▶ _EXERCISE_: Exactly the lines from the top of the records below through the one containing "Please give the outline of the small blue" must be set down, with no line added or dropped.

▶ _MATERIAL SHOWN_:
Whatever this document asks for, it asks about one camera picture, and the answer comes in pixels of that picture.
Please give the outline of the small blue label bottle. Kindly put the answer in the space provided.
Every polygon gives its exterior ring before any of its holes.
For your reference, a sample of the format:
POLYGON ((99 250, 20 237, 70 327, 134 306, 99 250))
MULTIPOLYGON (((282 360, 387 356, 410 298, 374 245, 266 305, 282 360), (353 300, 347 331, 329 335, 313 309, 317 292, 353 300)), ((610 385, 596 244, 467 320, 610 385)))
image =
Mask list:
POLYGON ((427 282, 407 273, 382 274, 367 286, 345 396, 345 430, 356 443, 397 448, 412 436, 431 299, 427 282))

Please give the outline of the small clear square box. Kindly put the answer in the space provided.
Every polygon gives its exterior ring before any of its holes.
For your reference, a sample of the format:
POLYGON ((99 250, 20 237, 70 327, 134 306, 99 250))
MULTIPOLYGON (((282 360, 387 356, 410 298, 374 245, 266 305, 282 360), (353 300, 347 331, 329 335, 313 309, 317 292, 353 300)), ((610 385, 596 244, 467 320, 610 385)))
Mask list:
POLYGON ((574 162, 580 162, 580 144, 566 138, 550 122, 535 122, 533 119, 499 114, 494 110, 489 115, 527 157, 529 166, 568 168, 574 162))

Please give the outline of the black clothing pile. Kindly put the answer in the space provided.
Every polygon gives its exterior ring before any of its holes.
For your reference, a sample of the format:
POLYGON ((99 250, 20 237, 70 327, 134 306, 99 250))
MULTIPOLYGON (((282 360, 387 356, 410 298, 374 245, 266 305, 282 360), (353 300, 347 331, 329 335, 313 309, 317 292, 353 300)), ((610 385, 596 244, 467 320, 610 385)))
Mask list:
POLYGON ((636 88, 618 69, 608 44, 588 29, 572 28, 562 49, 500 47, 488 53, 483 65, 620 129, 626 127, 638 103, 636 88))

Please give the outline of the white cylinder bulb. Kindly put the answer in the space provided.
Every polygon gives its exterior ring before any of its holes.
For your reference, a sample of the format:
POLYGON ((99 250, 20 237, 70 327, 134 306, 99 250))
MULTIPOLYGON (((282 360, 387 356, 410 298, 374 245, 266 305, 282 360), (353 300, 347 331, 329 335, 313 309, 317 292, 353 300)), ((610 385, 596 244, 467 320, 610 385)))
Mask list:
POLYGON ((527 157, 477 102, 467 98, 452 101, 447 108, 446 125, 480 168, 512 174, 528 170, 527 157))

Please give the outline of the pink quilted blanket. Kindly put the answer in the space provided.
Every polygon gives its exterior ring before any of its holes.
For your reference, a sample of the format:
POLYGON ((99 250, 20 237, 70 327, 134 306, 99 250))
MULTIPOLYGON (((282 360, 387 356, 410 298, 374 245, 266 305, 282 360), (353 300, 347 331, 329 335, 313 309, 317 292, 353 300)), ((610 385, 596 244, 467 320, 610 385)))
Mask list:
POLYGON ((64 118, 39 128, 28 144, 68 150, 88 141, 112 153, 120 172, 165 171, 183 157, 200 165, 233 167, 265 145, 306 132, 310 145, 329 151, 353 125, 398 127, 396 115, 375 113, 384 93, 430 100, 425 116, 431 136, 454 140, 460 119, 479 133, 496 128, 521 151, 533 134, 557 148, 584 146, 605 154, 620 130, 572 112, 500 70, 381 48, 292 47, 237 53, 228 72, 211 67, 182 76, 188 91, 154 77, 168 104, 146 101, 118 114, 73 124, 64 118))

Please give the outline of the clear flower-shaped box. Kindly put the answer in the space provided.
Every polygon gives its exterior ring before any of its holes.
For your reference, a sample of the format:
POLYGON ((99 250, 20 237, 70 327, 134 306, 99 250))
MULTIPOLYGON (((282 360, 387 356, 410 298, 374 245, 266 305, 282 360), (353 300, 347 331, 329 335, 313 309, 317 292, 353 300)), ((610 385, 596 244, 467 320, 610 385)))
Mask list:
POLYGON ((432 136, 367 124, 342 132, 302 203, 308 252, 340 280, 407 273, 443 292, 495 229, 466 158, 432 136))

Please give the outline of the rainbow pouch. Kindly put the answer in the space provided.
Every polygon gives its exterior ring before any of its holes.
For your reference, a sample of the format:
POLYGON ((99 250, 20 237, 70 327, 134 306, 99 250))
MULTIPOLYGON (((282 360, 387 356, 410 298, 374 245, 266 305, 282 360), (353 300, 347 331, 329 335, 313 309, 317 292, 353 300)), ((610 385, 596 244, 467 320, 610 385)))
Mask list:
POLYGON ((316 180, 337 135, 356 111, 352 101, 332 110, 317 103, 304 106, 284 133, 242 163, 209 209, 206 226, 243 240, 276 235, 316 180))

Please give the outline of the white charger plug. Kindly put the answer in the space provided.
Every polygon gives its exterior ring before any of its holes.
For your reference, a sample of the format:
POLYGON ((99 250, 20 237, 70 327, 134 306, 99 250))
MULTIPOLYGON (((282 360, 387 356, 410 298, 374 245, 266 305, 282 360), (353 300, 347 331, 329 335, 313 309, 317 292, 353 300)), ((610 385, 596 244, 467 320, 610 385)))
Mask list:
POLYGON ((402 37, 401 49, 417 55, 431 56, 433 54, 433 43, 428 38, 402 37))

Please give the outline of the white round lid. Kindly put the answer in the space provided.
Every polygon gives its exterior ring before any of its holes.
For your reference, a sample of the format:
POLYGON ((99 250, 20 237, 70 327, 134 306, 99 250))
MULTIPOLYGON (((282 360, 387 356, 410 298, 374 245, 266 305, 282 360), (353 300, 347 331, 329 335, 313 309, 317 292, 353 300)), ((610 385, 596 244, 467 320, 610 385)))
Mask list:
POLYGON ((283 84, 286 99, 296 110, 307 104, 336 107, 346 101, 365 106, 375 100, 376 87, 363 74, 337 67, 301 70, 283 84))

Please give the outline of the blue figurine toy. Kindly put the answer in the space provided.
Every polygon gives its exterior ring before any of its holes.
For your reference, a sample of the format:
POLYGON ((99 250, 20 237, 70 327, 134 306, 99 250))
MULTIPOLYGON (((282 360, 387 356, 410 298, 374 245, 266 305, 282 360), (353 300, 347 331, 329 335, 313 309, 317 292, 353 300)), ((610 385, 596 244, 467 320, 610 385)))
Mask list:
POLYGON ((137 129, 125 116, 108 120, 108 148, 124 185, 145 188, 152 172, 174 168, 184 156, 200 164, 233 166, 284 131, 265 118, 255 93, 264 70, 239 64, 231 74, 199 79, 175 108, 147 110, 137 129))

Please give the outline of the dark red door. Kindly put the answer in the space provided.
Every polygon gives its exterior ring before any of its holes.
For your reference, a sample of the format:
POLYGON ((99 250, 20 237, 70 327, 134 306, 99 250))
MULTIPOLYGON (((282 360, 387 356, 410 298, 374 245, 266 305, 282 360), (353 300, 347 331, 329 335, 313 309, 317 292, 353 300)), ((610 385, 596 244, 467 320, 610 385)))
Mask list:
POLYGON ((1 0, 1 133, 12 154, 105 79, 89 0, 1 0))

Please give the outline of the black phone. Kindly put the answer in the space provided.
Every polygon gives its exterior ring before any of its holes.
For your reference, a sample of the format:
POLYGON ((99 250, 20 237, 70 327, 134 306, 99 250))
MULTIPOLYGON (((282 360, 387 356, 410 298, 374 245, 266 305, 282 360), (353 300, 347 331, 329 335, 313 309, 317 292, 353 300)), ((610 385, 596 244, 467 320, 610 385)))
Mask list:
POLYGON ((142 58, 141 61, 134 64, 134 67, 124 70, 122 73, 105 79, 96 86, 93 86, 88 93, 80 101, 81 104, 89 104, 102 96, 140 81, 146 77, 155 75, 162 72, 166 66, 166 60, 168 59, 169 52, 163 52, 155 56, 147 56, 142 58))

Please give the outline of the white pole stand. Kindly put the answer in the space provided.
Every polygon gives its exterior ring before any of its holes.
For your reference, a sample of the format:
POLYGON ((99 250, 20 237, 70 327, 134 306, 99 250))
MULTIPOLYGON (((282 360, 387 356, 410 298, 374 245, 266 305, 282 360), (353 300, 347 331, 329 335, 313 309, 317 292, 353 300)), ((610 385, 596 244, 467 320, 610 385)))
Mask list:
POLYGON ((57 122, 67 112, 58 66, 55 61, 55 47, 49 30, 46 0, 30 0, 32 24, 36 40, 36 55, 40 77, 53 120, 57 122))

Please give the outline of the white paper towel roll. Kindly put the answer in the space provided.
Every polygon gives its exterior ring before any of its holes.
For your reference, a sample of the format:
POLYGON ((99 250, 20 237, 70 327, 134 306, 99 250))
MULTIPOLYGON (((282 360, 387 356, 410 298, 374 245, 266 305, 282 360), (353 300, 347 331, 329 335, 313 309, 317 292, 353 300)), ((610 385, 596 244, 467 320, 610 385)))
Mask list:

▶ _SOLVED PROBLEM_:
Whatever this document asks for, it asks about one camera picture, and the answer comes in pixels of that picture.
Please give the outline of the small blue label bottle. Kindly put the answer in the space provided.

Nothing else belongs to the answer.